Al Qaeda Chief: How the US Tracked Down and Killed Aiman ​​al Zawahiri

It is the heaviest blow against the al-Qaeda leadership since the shooting of Osama bin Laden in Pakistan in 2011 by a unit of the Navy Seals: In a drone attack in the Afghan capital Kabul, the USA have bin Laden's successor at the head of the terrorist group , Aiman ​​al Sawahiri, killed.

Al Qaeda Chief: How the US Tracked Down and Killed Aiman ​​al Zawahiri

It is the heaviest blow against the al-Qaeda leadership since the shooting of Osama bin Laden in Pakistan in 2011 by a unit of the Navy Seals: In a drone attack in the Afghan capital Kabul, the USA have bin Laden's successor at the head of the terrorist group , Aiman ​​al Sawahiri, killed. The 71-year-old was one of the masterminds of the September 11, 2001 attacks and was one of the most wanted terrorists in the world. "Justice has been served and this terrorist leader is no longer alive," US President Joe Biden said in a televised address at the White House on Monday evening.

According to a US official, al Sawahiri was killed by two Hellfire missiles fired from a drone on the balcony of a house in Kabul on Sunday morning. How exactly the operation went and how the US secret services managed to identify al Sawahiri, who had been in hiding for many years, is reported by several news agencies and US media, citing statements by government officials, some of which were made on condition of anonymity.

The killing of al Zawahiri was the result of "careful, patient, and persistent" counterterrorism and intelligence work and months of top-secret planning by Biden and a close circle of his senior advisers.

The US government had been aware for several years that a network was supporting Zawahiri, reports the Reuters news agency. After the withdrawal from Afghanistan last year, the secret services searched for signs of al Qaeda's presence in the country. This year they found out that Sawahiri had moved into a so-called safe house in Kabul with his wife, daughter and their children. "His family, supported by the Haqqani-Taliban network, took up residence in the house after the Taliban regained control of the country last year, the Associated Press (AP) news agency writes.

Over the course of several months, intelligence agencies reportedly became more confident that they had correctly identified Zawahiri at his secret Kabul hideout, and in early April they finally notified senior government officials. Biden's national security adviser Jake Sullivan then informed the president. In May and June, a small group of government officials reviewed the information and developed options for Biden.

"We were able to create a life pattern from multiple independent sources of information," said one official, describing the intelligence agency's actions. According to the findings, Sawahiri did not leave the safe house and he was identified "on several occasions and over long periods of time" on the balcony where he was finally killed.

Analysts examined the construction and condition of the shelter and scrutinized the residents to ensure that the operation to kill Zawahiri would not destroy the building and unnecessarily endanger civilians or the terror chief's family. Intelligence officials even made a scale model of Zawahiri's safehouse and placed it in the White House boardroom for Biden to examine and consider possible courses of action.

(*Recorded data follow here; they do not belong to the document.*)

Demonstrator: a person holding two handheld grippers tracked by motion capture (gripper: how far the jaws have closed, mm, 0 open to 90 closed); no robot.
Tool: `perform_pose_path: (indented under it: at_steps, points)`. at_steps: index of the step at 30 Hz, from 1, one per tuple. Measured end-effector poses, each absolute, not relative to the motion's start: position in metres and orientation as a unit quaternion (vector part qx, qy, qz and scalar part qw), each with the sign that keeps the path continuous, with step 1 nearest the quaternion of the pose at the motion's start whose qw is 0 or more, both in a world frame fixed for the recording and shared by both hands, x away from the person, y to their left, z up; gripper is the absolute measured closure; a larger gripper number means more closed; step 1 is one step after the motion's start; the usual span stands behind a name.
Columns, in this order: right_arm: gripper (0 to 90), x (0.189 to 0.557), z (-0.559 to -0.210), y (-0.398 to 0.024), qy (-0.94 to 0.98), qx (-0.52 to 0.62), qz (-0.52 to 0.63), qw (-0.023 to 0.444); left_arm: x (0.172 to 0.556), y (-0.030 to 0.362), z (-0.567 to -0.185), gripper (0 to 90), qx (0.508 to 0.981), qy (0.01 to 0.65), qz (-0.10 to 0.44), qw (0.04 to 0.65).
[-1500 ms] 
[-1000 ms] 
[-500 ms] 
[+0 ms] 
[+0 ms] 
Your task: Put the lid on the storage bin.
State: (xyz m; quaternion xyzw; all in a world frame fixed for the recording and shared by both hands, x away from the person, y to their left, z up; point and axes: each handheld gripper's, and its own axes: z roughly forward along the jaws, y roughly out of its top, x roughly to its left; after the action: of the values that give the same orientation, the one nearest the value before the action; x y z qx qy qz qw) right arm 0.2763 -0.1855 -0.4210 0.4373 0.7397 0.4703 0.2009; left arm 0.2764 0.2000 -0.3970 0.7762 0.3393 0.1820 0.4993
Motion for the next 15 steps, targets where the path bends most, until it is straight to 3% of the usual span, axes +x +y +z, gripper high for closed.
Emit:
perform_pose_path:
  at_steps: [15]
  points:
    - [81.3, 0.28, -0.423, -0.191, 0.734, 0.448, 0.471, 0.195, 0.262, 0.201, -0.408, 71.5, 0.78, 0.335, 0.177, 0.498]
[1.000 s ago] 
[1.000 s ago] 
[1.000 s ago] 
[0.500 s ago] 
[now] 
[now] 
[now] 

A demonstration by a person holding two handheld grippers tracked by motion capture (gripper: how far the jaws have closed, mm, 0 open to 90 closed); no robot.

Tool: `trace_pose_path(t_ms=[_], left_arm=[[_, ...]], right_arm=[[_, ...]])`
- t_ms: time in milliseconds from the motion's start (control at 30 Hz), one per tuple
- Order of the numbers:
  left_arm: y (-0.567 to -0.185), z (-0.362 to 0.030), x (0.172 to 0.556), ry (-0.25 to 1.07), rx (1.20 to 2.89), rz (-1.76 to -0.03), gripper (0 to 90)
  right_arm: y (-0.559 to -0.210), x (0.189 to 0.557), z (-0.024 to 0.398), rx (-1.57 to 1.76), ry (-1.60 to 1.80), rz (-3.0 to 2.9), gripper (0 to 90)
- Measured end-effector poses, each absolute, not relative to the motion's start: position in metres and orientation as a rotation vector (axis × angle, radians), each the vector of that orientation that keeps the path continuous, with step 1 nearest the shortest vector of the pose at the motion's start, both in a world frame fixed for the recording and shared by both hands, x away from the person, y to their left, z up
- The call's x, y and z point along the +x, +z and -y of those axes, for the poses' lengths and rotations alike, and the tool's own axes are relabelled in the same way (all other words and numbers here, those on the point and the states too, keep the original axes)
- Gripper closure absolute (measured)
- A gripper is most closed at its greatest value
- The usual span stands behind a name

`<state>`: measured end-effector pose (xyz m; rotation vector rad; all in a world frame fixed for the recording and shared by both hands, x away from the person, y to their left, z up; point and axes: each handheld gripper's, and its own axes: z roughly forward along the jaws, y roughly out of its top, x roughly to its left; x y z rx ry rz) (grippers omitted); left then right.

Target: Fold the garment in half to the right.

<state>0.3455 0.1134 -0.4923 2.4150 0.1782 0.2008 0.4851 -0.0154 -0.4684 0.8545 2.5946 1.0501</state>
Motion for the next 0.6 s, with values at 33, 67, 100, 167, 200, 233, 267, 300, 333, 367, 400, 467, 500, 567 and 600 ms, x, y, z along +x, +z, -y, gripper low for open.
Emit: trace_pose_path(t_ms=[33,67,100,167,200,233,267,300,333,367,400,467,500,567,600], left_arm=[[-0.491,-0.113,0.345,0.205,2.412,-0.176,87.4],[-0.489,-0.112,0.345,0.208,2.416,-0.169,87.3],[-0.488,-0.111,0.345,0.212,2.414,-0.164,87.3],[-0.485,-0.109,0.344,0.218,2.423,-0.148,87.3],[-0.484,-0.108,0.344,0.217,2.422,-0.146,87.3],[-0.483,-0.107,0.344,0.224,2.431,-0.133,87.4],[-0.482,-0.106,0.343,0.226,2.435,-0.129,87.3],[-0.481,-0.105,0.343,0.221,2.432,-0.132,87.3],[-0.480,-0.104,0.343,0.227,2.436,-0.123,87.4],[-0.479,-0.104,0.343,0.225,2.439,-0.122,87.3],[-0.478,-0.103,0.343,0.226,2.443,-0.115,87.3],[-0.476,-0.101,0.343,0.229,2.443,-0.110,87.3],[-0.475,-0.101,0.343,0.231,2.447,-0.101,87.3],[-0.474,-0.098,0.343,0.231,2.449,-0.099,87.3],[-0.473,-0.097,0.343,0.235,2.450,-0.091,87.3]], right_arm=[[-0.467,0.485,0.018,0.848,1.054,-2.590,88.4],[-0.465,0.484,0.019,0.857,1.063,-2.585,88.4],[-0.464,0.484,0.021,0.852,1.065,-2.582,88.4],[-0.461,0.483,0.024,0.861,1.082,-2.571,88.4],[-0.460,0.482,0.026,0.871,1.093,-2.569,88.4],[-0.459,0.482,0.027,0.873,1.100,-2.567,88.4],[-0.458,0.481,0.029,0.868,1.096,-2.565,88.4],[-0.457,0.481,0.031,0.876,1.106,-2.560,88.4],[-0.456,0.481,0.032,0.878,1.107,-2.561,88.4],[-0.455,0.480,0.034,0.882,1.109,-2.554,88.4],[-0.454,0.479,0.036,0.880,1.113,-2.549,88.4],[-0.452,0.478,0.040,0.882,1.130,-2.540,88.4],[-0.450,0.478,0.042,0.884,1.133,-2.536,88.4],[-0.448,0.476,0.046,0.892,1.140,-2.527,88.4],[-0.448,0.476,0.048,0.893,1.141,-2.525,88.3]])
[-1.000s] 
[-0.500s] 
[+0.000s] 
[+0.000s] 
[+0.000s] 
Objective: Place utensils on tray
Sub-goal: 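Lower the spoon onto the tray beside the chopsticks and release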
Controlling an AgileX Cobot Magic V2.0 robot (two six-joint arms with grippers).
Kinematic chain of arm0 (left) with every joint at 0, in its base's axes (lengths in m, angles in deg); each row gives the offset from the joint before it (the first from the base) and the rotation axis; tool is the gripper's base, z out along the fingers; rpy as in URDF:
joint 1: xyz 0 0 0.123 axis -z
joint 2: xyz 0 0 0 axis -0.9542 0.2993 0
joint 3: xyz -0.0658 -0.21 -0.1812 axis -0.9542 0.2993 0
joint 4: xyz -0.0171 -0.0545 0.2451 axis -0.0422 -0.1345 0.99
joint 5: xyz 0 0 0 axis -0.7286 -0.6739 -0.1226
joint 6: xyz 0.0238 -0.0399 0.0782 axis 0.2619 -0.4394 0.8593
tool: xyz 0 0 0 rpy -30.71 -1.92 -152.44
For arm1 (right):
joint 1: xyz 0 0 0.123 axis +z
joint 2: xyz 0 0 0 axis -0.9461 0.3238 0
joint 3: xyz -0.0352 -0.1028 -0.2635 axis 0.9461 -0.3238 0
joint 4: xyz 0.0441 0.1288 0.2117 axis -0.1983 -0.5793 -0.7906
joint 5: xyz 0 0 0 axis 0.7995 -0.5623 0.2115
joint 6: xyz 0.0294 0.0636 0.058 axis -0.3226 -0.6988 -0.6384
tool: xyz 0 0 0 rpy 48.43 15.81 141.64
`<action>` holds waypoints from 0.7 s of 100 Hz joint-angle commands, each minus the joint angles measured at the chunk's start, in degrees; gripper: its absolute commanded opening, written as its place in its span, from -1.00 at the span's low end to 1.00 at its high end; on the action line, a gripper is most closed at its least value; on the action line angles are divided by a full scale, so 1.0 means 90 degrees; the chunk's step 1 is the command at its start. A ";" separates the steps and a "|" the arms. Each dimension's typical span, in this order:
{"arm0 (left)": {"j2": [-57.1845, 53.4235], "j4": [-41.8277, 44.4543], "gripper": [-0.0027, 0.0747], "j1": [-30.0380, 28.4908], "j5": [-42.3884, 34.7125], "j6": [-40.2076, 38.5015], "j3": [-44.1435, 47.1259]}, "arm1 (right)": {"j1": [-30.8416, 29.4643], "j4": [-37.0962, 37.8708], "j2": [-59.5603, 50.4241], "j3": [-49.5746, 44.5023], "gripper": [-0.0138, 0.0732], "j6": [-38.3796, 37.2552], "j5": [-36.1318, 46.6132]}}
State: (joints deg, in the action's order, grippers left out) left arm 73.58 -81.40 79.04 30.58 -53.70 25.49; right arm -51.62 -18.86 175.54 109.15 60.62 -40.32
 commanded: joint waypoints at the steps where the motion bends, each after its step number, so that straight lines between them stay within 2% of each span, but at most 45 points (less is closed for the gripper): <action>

On July 1, after returning from a five-day trip to Europe, Biden was briefed on the planned operation in the White House boardroom by his advisors and CIA Director William Burns, the reports said. He peppered Burns, National Intelligence Director Avril Haines, and National Counter-Terrorism Center director Christy Abizaid with detailed questions "about what we knew and how we knew it," asking about lighting, weather, building materials, and other factors who could influence the success of the operation.

The President also urged officials to consider the risks the strike poses to American Mark Frerichs, who has been in Taliban captivity for more than two years, and to the Afghans who have supported the US war effort and are still in the country. could represent. Lawyers also reviewed the legality of the attack and concluded that Sawari, as an al-Qaeda leader and sponsor of attacks, was a legitimate target.

On July 25, Biden convened his key cabinet members and advisers for a final briefing to discuss, among other things, how the killing of Zawahiri would affect US relations with the Taliban. After hearing the opinions of those present, the President authorized "a precisely tailored airstrike" on condition that the risk of casualties among the civilian population and other residents of the house be minimized.

The opportunity presented itself on Sunday morning Kabul time. At 6:18 a.m. (9:48 p.m. Washington time), a drone fired two Hellfire missiles at al Sawahiri, the US government said. The blow was designed in such a way that the rockets only destroyed the balcony of the shelter where the 71-year-old was staying. None of Zawahiri's family members were injured. Biden was informed about the start and end of the operation.

Another 36 hours of intelligence analysis ensued before US officials made the sawahiri death public. "Several secret service sources" had confirmed that the terrorist chief was no longer alive. In addition, the intelligence services observed how the Haqqani-Taliban network restricted access to the safe house and relocated Zawahiri's family. US officials interpreted this as an attempt by the Taliban to hide that they had harbored the al Qaeda boss.